Stored items from a collection
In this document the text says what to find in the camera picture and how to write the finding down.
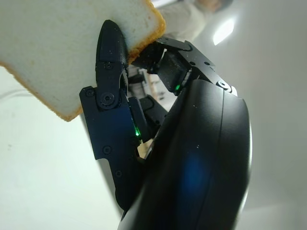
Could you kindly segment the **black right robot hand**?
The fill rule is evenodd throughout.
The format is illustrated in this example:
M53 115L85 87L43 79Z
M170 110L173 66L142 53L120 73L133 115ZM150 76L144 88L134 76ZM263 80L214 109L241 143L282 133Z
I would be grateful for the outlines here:
M103 23L96 87L80 91L94 157L109 163L120 230L232 230L247 194L252 133L245 101L188 41L161 37L133 64L157 74L176 101L127 96L128 53Z

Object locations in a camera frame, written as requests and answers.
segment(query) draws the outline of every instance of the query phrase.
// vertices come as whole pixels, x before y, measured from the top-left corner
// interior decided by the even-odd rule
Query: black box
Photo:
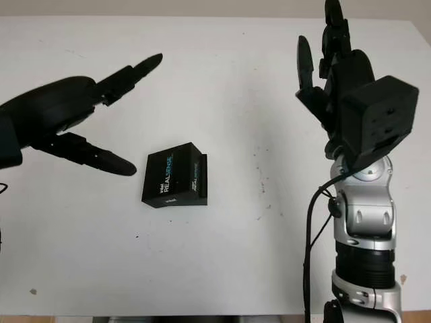
[[[148,155],[142,202],[157,208],[207,205],[207,155],[192,143]]]

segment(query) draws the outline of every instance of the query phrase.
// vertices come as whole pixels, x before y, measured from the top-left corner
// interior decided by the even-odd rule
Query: small dark mark
[[[401,279],[401,286],[403,286],[405,284],[405,281],[407,280],[407,275],[401,275],[400,279]]]

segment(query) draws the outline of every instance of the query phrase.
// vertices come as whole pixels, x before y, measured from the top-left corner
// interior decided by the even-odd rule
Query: silver robotic arm
[[[338,0],[326,0],[325,17],[319,64],[319,76],[327,80],[324,89],[312,84],[307,39],[298,40],[296,97],[326,130],[325,155],[334,160],[332,179],[316,191],[307,212],[305,319],[310,323],[310,255],[316,241],[311,242],[312,210],[319,195],[330,196],[324,192],[335,185],[330,212],[335,218],[332,289],[337,299],[326,304],[325,323],[400,323],[400,287],[393,267],[395,206],[389,194],[393,169],[387,155],[412,130],[419,90],[392,76],[374,78],[365,52],[352,50]]]
[[[331,177],[346,172],[343,156]],[[334,219],[337,248],[332,290],[337,300],[325,306],[325,323],[401,323],[401,288],[395,281],[395,205],[389,192],[393,173],[386,156],[335,183],[339,216]]]

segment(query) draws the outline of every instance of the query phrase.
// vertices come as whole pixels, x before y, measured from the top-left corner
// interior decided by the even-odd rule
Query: white tabletop
[[[324,130],[295,98],[296,42],[314,65],[323,20],[3,17],[0,102],[72,75],[95,80],[158,52],[162,64],[72,129],[132,161],[121,177],[25,149],[0,171],[0,313],[299,314],[309,198],[329,178]],[[403,308],[431,308],[431,49],[409,22],[351,20],[377,77],[421,89],[394,150]],[[207,207],[141,202],[146,157],[192,141],[208,153]],[[326,218],[317,206],[314,230]],[[312,253],[312,311],[332,299],[335,242]],[[35,289],[36,295],[30,292]]]

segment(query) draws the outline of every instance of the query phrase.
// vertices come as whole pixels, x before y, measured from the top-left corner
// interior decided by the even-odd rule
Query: wire
[[[328,189],[324,190],[322,194],[325,195],[326,197],[329,197],[330,199],[334,198],[334,196],[331,194],[331,192],[328,191]]]
[[[7,188],[9,187],[7,184],[5,183],[0,183],[0,185],[2,185],[2,189],[0,190],[0,194],[3,193],[5,190],[7,190]]]
[[[332,180],[329,180],[328,182],[324,183],[319,189],[314,193],[314,195],[311,198],[310,204],[308,205],[308,211],[307,211],[307,220],[306,220],[306,243],[305,243],[305,257],[304,257],[304,274],[302,276],[302,290],[304,292],[304,307],[305,307],[305,322],[311,323],[311,312],[310,312],[310,253],[311,253],[311,218],[312,218],[312,210],[314,209],[314,204],[316,204],[316,201],[318,197],[325,193],[331,194],[327,189],[328,187],[334,185],[337,182],[340,182],[342,180],[345,180],[347,177],[350,177],[351,175],[355,174],[357,170],[352,170],[350,172],[346,172],[342,175],[339,175]]]
[[[314,238],[314,240],[312,241],[311,246],[310,246],[310,249],[312,249],[312,247],[313,247],[313,246],[314,246],[314,244],[316,243],[317,239],[321,236],[321,234],[322,234],[323,230],[326,228],[326,226],[328,225],[329,220],[331,220],[331,218],[332,218],[332,214],[330,214],[330,215],[328,216],[328,218],[327,218],[327,219],[326,219],[326,221],[325,221],[325,224],[323,224],[323,225],[322,225],[322,228],[320,229],[319,233],[316,235],[316,237],[315,237],[315,238]]]

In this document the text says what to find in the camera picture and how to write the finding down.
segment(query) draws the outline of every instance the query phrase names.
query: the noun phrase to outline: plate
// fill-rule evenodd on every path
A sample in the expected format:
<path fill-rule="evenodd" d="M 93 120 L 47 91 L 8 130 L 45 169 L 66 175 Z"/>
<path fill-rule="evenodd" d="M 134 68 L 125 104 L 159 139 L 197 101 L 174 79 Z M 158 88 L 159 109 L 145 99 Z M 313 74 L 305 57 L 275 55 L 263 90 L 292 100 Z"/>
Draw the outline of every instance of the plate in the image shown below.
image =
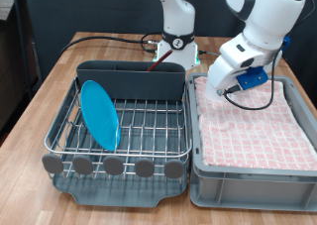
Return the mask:
<path fill-rule="evenodd" d="M 81 87 L 81 112 L 94 140 L 114 151 L 121 139 L 119 118 L 109 95 L 95 81 L 88 80 Z"/>

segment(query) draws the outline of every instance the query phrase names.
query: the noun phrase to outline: wooden table
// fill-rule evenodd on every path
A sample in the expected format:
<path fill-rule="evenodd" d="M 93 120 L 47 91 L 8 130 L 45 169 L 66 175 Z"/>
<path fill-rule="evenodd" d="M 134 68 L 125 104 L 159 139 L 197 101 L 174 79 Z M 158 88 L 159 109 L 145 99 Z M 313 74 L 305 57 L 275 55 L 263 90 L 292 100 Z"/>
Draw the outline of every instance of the wooden table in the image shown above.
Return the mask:
<path fill-rule="evenodd" d="M 139 40 L 140 35 L 77 33 Z M 224 38 L 197 38 L 199 48 L 218 52 Z M 276 212 L 242 209 L 199 208 L 189 189 L 166 198 L 156 208 L 118 208 L 77 205 L 69 194 L 59 193 L 42 165 L 47 153 L 44 138 L 75 77 L 76 67 L 89 59 L 152 60 L 139 45 L 107 40 L 82 42 L 67 50 L 26 109 L 0 149 L 0 224 L 317 224 L 308 212 Z M 190 71 L 206 72 L 215 56 L 201 56 L 201 66 Z M 290 77 L 317 118 L 317 111 L 284 60 L 277 74 Z"/>

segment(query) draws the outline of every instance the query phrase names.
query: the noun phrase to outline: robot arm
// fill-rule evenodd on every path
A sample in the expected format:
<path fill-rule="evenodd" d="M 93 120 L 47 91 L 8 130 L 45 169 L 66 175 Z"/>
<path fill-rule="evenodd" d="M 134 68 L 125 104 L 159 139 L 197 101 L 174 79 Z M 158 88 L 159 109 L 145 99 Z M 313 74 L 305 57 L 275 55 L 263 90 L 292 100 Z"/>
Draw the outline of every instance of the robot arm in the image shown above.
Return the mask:
<path fill-rule="evenodd" d="M 199 64 L 198 47 L 194 42 L 195 9 L 185 0 L 160 2 L 163 8 L 163 33 L 155 60 L 173 50 L 166 61 L 181 64 L 189 70 Z"/>
<path fill-rule="evenodd" d="M 284 37 L 296 23 L 306 0 L 226 0 L 231 11 L 246 23 L 244 31 L 224 44 L 210 66 L 206 96 L 224 100 L 231 86 L 252 89 L 267 82 L 267 72 L 281 58 Z"/>
<path fill-rule="evenodd" d="M 195 9 L 185 0 L 160 0 L 163 7 L 163 29 L 176 36 L 194 32 Z"/>

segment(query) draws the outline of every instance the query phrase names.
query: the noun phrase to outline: gray storage bin
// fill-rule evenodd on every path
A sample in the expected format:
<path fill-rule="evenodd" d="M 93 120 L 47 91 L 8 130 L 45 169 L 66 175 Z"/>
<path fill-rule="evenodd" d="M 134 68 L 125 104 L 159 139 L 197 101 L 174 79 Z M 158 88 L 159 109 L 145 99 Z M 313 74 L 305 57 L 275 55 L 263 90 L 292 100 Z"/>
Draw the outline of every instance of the gray storage bin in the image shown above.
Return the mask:
<path fill-rule="evenodd" d="M 194 90 L 194 79 L 200 76 L 207 74 L 188 77 L 193 140 L 191 201 L 202 207 L 317 211 L 317 171 L 210 167 L 202 163 Z M 276 80 L 283 83 L 293 115 L 316 147 L 315 118 L 289 78 L 277 76 Z"/>

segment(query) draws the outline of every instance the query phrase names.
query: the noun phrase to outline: towel
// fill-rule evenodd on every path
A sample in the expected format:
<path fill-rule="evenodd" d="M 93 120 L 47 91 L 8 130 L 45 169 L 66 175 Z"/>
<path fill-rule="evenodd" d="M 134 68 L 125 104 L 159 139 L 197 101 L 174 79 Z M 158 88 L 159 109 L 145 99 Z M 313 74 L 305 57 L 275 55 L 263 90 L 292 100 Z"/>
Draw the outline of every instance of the towel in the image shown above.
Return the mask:
<path fill-rule="evenodd" d="M 287 104 L 283 85 L 275 82 L 274 101 L 265 110 L 242 110 L 205 97 L 207 77 L 195 79 L 202 160 L 206 166 L 316 170 L 317 153 Z M 239 93 L 247 107 L 266 105 L 271 82 Z"/>

> _Task prompt_:
All lines in the records that contain "plate" are to be copied and returned.

> _Reply_:
query: the noun phrase to outline: plate
Draw the outline of every instance of the plate in the image shown below.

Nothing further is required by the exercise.